In this exercise, retype exactly and only the lines from the top of the entries below through the line that holds "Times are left", omitting pictures.
+++ EXCERPTED RECORDS +++
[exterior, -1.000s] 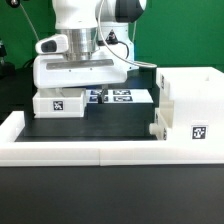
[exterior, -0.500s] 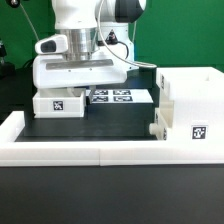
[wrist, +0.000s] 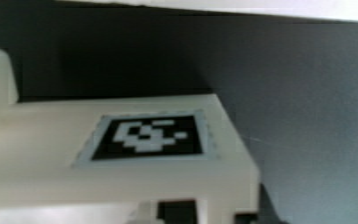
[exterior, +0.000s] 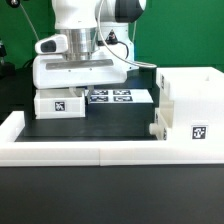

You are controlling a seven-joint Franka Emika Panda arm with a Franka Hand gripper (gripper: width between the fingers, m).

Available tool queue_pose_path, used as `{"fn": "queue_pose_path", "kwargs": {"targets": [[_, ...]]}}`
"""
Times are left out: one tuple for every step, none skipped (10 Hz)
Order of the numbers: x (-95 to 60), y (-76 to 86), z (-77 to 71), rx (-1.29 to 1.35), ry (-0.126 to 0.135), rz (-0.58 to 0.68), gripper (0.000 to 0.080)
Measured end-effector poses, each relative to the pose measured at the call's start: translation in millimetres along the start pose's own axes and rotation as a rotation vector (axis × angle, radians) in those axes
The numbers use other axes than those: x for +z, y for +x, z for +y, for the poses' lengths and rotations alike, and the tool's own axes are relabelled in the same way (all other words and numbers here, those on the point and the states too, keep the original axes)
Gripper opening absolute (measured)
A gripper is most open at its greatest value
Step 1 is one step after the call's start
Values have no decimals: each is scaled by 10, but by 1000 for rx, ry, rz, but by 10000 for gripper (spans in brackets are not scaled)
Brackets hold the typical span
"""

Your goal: Assemble drawer

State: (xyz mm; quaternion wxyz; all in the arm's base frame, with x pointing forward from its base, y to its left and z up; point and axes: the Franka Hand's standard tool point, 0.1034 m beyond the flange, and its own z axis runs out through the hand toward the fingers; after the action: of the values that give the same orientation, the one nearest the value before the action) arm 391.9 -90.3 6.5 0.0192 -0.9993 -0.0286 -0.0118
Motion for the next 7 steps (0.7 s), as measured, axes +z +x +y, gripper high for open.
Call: {"fn": "queue_pose_path", "kwargs": {"targets": [[0,0,0,0,0,0,41],[-12,15,-17,-18,0,-1,41],[-75,82,-88,-73,-1,4,41],[-144,124,-160,-106,3,-2,41],[-236,185,-203,-149,12,-18,42],[-309,283,-199,-195,28,-42,42],[-366,403,-211,-215,34,-47,42]]}}
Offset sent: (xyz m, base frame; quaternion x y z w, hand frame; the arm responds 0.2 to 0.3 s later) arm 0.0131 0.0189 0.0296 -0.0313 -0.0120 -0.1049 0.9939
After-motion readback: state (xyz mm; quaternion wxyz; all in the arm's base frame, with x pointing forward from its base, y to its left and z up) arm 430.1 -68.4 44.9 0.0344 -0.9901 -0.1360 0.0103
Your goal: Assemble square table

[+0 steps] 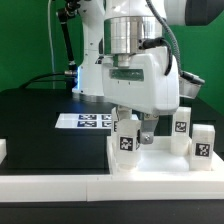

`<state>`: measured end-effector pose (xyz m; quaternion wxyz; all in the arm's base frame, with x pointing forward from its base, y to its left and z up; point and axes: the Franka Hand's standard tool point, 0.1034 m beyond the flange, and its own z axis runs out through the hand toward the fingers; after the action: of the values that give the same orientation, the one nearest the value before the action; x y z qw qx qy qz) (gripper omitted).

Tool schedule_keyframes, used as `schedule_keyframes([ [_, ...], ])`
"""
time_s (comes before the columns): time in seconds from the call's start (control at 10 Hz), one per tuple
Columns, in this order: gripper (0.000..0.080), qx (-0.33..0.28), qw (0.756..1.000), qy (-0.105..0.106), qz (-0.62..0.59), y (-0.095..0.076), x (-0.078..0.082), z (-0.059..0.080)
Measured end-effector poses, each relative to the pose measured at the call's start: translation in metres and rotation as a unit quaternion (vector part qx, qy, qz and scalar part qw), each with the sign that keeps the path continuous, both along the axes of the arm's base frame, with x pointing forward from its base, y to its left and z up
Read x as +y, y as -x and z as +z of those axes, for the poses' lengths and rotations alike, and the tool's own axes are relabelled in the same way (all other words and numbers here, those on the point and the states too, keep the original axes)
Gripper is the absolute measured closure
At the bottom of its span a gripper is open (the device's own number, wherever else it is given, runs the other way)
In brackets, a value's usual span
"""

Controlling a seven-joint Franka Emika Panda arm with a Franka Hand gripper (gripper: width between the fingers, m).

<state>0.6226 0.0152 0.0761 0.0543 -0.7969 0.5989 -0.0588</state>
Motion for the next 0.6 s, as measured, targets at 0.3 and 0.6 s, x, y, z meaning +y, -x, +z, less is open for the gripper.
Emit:
schedule_keyframes([
  [0.3, 0.015, 0.009, 0.982, 0.037, 0.187, 0.0006, -0.0041, -0.0005],
  [0.6, 0.0169, 0.014, 0.949, 0.065, 0.309, -0.0033, -0.0072, 0.0001],
])
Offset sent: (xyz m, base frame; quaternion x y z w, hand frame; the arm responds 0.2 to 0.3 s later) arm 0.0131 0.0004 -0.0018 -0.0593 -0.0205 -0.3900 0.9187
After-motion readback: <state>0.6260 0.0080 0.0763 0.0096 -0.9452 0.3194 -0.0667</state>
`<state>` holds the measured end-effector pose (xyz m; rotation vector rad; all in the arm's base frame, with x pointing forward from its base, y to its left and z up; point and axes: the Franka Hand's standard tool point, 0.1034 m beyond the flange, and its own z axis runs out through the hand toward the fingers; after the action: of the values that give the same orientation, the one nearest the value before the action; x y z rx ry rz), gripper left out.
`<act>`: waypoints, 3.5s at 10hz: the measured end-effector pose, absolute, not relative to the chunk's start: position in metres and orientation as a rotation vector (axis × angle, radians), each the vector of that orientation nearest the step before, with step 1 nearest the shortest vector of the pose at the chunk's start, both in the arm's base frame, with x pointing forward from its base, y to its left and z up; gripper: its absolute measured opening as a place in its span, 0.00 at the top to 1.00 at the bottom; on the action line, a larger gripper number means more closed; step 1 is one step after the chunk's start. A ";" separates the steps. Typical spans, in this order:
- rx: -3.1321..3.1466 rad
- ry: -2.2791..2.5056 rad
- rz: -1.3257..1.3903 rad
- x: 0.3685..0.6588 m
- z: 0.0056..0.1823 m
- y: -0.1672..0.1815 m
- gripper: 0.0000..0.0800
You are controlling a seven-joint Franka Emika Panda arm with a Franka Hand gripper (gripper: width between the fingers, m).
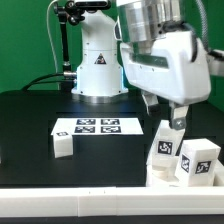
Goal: Assemble stool
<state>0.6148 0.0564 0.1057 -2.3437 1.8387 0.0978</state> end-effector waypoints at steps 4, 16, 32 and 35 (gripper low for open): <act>-2.591 1.446 0.052 0.616 0.110 0.056 0.19; -3.025 -0.015 -0.062 0.614 0.102 0.057 0.19; -2.659 -1.706 -0.018 0.613 0.088 0.050 0.36; -2.684 -1.666 -0.018 0.613 0.088 0.049 0.57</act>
Offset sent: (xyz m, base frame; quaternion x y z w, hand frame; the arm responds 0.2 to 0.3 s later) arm 0.0000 0.0000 0.0000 0.0000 0.0000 -0.1938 0.9810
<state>0.6127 0.0490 0.0876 -2.6841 -1.6657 -0.0181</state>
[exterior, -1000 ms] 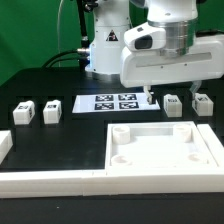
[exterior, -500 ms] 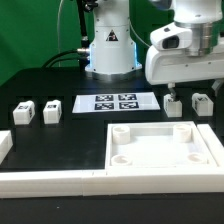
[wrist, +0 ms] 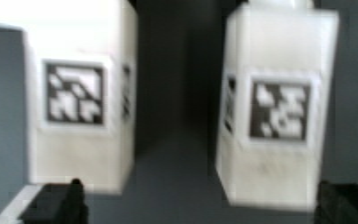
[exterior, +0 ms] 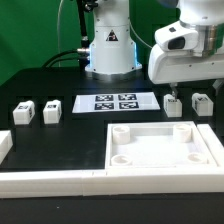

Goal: Assemble one leg

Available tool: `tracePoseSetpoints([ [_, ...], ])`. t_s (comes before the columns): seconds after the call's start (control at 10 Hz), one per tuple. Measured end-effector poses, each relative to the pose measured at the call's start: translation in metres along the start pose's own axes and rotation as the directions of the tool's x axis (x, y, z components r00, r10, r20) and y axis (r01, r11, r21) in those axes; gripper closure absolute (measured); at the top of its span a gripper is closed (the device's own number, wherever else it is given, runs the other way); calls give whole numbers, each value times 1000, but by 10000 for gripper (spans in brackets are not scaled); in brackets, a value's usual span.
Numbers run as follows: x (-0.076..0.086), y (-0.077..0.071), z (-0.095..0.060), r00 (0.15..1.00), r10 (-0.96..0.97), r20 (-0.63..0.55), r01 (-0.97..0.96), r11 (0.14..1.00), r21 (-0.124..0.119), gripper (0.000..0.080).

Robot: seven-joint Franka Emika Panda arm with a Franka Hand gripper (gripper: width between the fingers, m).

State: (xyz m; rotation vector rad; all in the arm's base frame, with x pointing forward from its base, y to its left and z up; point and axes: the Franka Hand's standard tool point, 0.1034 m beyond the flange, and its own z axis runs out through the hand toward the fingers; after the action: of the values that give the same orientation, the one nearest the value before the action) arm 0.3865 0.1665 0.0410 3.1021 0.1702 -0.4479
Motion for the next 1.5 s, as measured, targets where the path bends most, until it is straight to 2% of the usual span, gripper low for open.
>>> tracePoseSetpoints([
  [0.1, 5, -1, -1, 999, 2, 48, -2, 1000, -4, 151],
  [0.2, -6, 0, -3, 982, 5, 187, 1, 1000, -30, 151],
  [0.4, -9, -6, -4, 919, 7, 395, 17, 998, -58, 151],
  [0.6, -18, -10, -2, 822, 31, 568, 22, 996, -86, 151],
  [0.7, -16, -13, 2, 774, 47, 632, 17, 995, -95, 151],
  [0.8, -11, -15, 6, 775, 51, 630, 12, 995, -95, 151],
  [1.5, -14, -30, 27, 770, 68, 634, 6, 993, -114, 151],
])
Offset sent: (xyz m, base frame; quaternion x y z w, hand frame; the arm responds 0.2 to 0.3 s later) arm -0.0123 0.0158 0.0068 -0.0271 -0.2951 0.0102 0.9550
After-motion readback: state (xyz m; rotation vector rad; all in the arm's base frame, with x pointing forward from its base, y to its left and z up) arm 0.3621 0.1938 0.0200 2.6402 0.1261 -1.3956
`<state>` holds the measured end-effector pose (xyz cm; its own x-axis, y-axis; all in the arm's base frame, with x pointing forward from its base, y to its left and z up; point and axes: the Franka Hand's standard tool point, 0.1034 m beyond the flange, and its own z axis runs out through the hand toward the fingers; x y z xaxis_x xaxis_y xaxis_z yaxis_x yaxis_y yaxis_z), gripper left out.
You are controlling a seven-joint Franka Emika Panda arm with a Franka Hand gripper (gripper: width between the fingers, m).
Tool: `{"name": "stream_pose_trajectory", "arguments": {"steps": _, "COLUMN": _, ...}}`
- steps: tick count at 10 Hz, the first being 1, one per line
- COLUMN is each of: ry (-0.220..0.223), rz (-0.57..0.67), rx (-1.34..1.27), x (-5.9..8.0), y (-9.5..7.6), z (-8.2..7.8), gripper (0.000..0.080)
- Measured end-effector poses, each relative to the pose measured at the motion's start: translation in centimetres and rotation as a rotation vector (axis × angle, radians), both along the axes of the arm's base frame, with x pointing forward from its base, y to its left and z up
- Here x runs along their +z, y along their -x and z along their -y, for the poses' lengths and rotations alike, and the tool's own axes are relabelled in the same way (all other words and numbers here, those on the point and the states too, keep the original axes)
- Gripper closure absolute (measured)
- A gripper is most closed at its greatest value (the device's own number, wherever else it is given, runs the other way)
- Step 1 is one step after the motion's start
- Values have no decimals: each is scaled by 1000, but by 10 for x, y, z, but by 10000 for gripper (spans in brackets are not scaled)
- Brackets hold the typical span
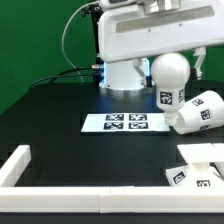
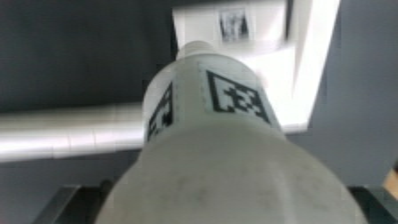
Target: Assemble lamp
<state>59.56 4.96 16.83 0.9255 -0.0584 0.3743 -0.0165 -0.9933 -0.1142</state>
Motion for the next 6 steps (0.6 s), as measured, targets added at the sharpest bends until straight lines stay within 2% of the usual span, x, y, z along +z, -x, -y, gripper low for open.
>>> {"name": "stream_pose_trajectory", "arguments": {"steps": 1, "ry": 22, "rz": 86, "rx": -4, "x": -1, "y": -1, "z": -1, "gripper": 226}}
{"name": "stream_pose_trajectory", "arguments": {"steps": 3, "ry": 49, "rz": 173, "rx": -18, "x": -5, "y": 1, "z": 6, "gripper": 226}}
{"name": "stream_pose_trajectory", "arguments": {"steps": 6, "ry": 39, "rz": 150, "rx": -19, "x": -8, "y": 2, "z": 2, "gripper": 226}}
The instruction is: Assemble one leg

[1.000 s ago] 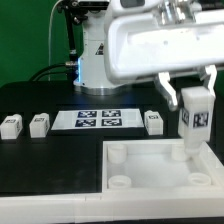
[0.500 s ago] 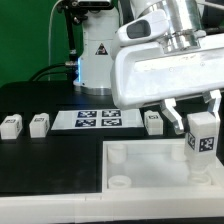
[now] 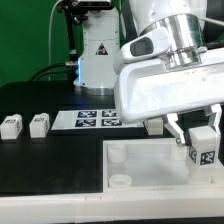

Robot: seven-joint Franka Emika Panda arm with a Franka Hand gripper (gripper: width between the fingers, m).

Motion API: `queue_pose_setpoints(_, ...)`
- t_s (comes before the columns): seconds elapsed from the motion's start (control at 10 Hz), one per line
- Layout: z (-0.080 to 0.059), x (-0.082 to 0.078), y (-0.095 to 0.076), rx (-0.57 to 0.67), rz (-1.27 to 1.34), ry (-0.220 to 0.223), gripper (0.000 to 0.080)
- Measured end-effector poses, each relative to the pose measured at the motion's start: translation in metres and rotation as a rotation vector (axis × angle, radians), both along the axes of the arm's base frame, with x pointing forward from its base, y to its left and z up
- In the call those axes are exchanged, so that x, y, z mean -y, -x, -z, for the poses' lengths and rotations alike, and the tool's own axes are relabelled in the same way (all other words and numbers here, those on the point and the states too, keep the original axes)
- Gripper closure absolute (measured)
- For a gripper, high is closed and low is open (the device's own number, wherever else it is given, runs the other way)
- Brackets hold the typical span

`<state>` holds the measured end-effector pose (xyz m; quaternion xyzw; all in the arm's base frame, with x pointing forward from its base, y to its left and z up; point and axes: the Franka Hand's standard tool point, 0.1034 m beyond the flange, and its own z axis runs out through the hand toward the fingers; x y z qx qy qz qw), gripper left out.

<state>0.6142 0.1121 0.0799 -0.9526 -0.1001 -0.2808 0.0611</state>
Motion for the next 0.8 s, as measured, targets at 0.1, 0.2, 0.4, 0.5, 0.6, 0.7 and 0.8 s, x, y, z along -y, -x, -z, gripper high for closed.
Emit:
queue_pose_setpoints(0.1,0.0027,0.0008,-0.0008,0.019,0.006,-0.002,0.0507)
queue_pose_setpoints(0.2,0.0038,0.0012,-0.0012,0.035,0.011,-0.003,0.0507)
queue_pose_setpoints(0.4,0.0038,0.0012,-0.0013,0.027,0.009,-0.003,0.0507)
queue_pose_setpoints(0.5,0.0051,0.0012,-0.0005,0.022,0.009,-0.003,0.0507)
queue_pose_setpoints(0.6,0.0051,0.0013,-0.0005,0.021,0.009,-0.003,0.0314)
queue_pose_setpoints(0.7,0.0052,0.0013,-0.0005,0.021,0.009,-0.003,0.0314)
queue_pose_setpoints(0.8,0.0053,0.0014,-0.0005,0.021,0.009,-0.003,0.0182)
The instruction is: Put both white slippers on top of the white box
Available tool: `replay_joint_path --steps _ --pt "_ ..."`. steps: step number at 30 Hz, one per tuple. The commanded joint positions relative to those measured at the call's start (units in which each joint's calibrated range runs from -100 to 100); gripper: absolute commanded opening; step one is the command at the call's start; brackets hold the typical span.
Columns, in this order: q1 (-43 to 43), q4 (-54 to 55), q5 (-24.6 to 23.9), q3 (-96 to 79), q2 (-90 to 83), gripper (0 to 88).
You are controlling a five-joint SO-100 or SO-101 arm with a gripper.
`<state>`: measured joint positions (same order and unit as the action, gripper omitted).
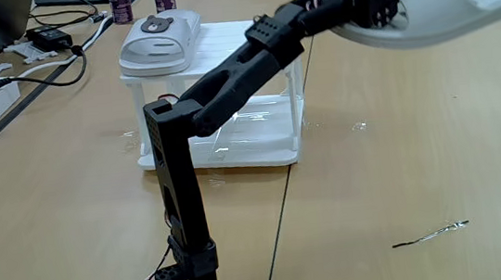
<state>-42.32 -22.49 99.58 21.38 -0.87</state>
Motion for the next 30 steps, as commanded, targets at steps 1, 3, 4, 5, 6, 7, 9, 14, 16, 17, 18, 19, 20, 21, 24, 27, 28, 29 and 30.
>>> replay_joint_path --steps 1,3,4,5,6,7,9,14,16,17,18,19,20,21,24,27,28,29,30 --pt "0.5 -4.8 0.4 12.8 -8.3 0.8" --pt "3.6 -4.8 0.4 12.5 -8.0 0.8" --pt "5.4 -4.8 0.4 11.8 -8.0 0.8" --pt "8.3 -4.8 0.4 11.0 -8.0 0.8" --pt "10.5 -4.8 0.4 11.0 -8.0 0.8" --pt "12.6 -4.8 0.4 10.6 -8.0 0.8" --pt "17.2 -4.8 0.4 9.4 -8.0 0.8" --pt "27.5 -4.7 0.4 6.7 -8.0 0.8" --pt "31.5 -4.7 0.4 6.2 -8.0 0.8" --pt "33.4 -4.7 0.4 5.4 -8.0 0.8" --pt "35.2 -4.7 0.4 4.6 -8.0 0.8" --pt "36.9 -4.7 0.4 4.1 -8.0 0.8" --pt "38.5 -4.7 0.4 3.5 -8.0 0.8" --pt "40.5 -4.6 0.4 2.8 -8.0 0.8" --pt "43.6 -4.6 0.4 1.4 -8.0 0.8" --pt "45.4 -4.5 0.4 -0.1 -7.9 0.8" --pt "46.1 -4.4 0.4 -0.4 -7.3 0.8" --pt "46.5 -4.1 0.4 0.2 -5.5 0.8" --pt "46.5 -4.1 0.4 1.3 -4.0 0.8"
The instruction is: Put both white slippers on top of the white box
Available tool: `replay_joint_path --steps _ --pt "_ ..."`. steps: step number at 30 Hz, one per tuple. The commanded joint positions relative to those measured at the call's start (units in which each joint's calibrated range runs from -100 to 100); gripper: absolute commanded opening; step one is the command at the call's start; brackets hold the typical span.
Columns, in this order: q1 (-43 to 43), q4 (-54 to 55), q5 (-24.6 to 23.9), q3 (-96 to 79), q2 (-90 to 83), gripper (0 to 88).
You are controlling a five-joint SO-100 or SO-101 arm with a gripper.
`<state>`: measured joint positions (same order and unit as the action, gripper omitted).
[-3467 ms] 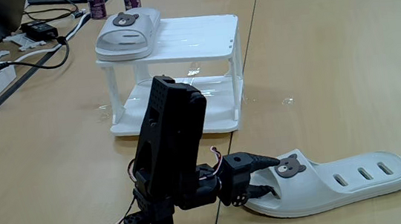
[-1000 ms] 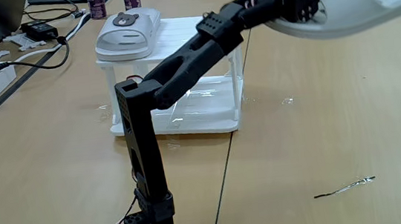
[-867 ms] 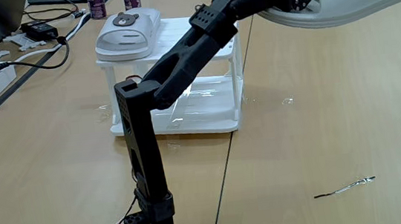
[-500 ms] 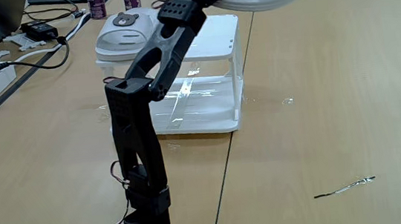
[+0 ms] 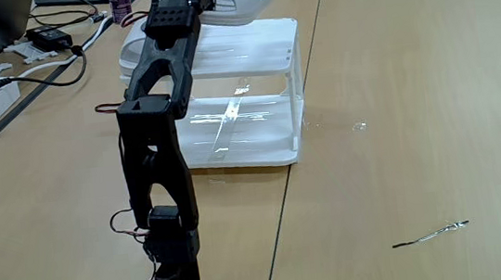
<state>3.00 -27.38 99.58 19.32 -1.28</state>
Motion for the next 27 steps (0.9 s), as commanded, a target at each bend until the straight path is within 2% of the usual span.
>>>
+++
> [YOUR SOLUTION]
[exterior, -1.000s] 
[exterior, -0.500s] 
[wrist, +0.000s] 
[exterior, +0.000s] 

You are controlling a seven-joint Franka Emika Panda arm with a Franka Hand gripper (gripper: width between the fingers, m).

Available tool queue_pose_path, used as `{"fn": "queue_pose_path", "kwargs": {"targets": [[_, ...]]}}`
"""
Times are left out: one tuple for every step, none skipped (10 Hz)

This response is done.